Le protagoniste del film sono quattro amiche: Vivian (Fonda) è la proprietaria ricca e indipendente di un albergo di lusso; Diane (Keaton) è una donna rimasta vedova che sopporta le attenzioni invadenti delle sue apprensive figlie; Sharon (Bergen) è un rispettato giudice, single dal suo divorzio dal marito, avvenuto 18 anni prima; Carol (Steenburgen) è felicemente sposata, ma che soffre della recente mancanza di intimità tra lei e il marito. Da 30 anni, le amiche si ritrovano ogni mese per il loro “club del libro”, in cui ognuna sceglie, a turno, il libro che tutte dovranno leggere entro il ritrovo successivo. Vivian sceglie Cinquanta sfumature di grigio, causando reazioni di ilarità mista a perplessità. Ma, sorprendentemente, a lettura del libro porterà le quattro donne a riconsiderare le loro vite personali: Vivian si imbatte in un suo vecchio amore, Arthur (Don Johnson), di cui aveva rifiutato anni prima la proposta di matrimonio; Diane decide di accettare l’invito a cena di un affascinante pilota (Andy Garcia); Sharon si iscrive a un sito di incontri; e Carol cerca in tutti i modi di ravvivare il suo matrimonio e ritrovare quella scintilla che lei e suo marito sembrano aver perso. 
Book Club è un film che non ha pretese altissime, e questo è abbastanza evidente già dall’inizio. Le scelte stilistiche e narrative si addicono di più a una sitcom (non particolarmente brillante, tra l’altro) che a un film. Il regista Bill Holderman, che è al suo debutto ed è anche co-sceneggiatore, sembra aver costruito il film esclusivamente attorno alla premessa di riunire quattro attrici veterane in un’opera farsesca e irriverente, capace di sfondare i tabù sessuali, specialmente per quanto riguarda donne non più giovanissime. Ma la premessa non basta a rendere il film divertente quando l’esecuzione è così blanda e priva di originalità. Specie quando la premessa stessa viene rispettata solo in parte: è vero, Book Club parla della vita sessuale di donne oltre i 60 anni, ma lo fa in maniera fortemente stereotipata e per niente moderna. Sì, il film ribadisce continuamente quanto queste quattro donne siano indipendenti ed emancipate: eppure la sceneggiatura non le rende tali, la loro intera esistenza ruota comunque intorno alla presenza (o assenza) di un uomo nella loro vita.
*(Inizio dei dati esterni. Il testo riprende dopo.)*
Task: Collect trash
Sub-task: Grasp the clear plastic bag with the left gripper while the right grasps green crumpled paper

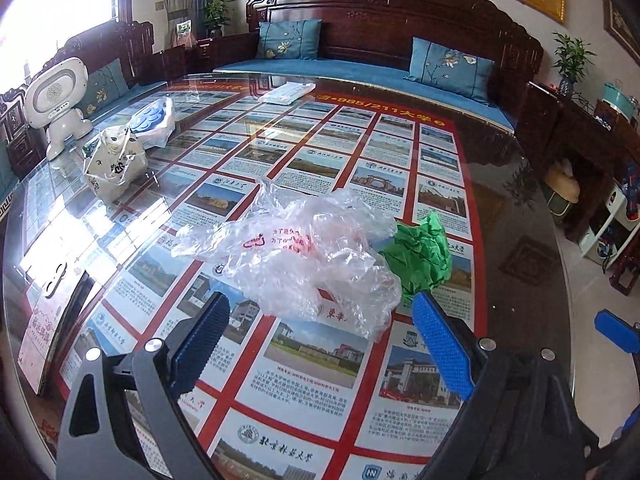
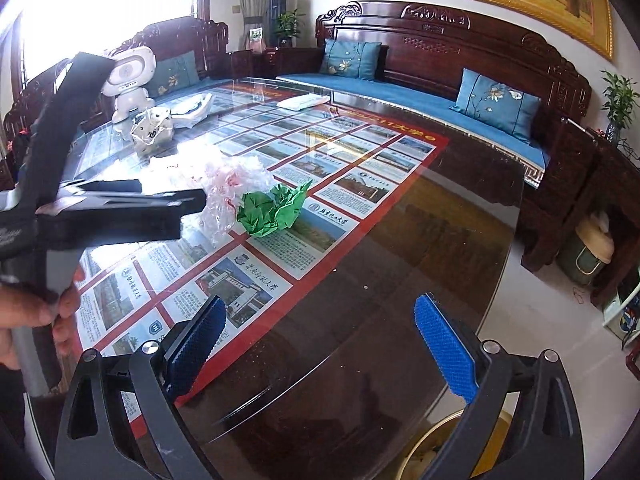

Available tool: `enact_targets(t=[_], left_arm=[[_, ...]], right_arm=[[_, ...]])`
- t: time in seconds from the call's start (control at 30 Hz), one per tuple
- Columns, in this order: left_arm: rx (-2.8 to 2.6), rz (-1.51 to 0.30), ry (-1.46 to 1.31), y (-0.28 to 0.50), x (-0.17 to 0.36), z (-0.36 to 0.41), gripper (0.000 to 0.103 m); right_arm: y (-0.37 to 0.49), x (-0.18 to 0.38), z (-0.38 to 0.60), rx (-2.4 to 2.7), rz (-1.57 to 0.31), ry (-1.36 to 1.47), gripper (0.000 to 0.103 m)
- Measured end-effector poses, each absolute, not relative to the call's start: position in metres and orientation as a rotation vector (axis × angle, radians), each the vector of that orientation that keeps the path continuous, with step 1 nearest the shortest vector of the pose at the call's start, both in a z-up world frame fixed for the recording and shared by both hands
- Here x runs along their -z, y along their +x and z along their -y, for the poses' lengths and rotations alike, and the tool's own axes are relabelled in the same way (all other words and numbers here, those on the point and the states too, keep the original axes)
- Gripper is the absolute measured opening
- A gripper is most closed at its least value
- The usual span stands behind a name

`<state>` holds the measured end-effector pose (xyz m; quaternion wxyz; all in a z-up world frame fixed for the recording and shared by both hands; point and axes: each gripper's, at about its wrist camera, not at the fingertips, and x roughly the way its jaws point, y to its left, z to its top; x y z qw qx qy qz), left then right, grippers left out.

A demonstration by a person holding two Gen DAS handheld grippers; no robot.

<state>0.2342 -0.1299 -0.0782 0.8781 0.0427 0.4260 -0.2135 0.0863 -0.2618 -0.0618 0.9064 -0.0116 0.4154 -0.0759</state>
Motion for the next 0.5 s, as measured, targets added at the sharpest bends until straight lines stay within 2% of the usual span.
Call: enact_targets(t=[0.27, 0.5], left_arm=[[0.377, -0.935, 0.032, 0.294, 0.094, 0.140, 0.092], [0.394, -1.028, 0.046, 0.311, 0.116, 0.152, 0.092]], right_arm=[[0.097, 0.071, 0.275, 0.165, -0.878, -0.007, 0.092], [0.103, 0.075, 0.276, 0.153, -0.887, -0.004, 0.092]])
Le attrici protagoniste meritano di molto meglio.


A proposito delle attrici, il loro talento e carisma riesce a sopperire, almeno in parte, alla debolezze della sceneggiatura e se il film riesce un minimo a intrattenere è proprio grazie all’energia contagiosa delle quattro protagoniste. Jane Fonda è alle prese con un ruolo monocorde e banalmente caratterizzato, ma la sua naturale presenza scenica è sufficiente a renderla accattivante. Diane Keaton non è particolarmente originale nel suo approccio al personaggio, che non si distingue molto dai suoi ultimi ruoli comici, ma l’attrice riesce sempre ad essere una presenza spontanea e sincera sullo schermo. In realtà, le migliori prove sono quelle della Steenburgen e, soprattutto, della Bergen. La prima, per quanto protagonista di una storyline decisamente scontata, dimostra ancora una volta la naturalezza che la rende un’attrice così autentica: specialmente memorabile è il suo balletto finale, che funge anche da simpatico omaggio alla sua performance premio Oscar. La seconda, invece, riesce a rendere l’evoluzione, potenzialmente assurda, del personaggio in qualcosa di non solo credibile ma anche emozionante. In definitiva, il ritratto che la Bergen che fa di Sharon e del suo percorso di liberazione emotiva e sessuale è l’unico aspetto del film veramente degno di nota. 
Book Club non è noioso, nè sgradevole. Come puoi esserlo un film che riunisce quattro talenti del genere? Ma, proprio considerando il talento messo a disposizione, è un peccato che il film non sia che una commedia banale e priva di inventiva. Le sue meravigliose protagoniste sono irresistibili, ma dell’opera nel complesso non si può proprio dire lo stesso.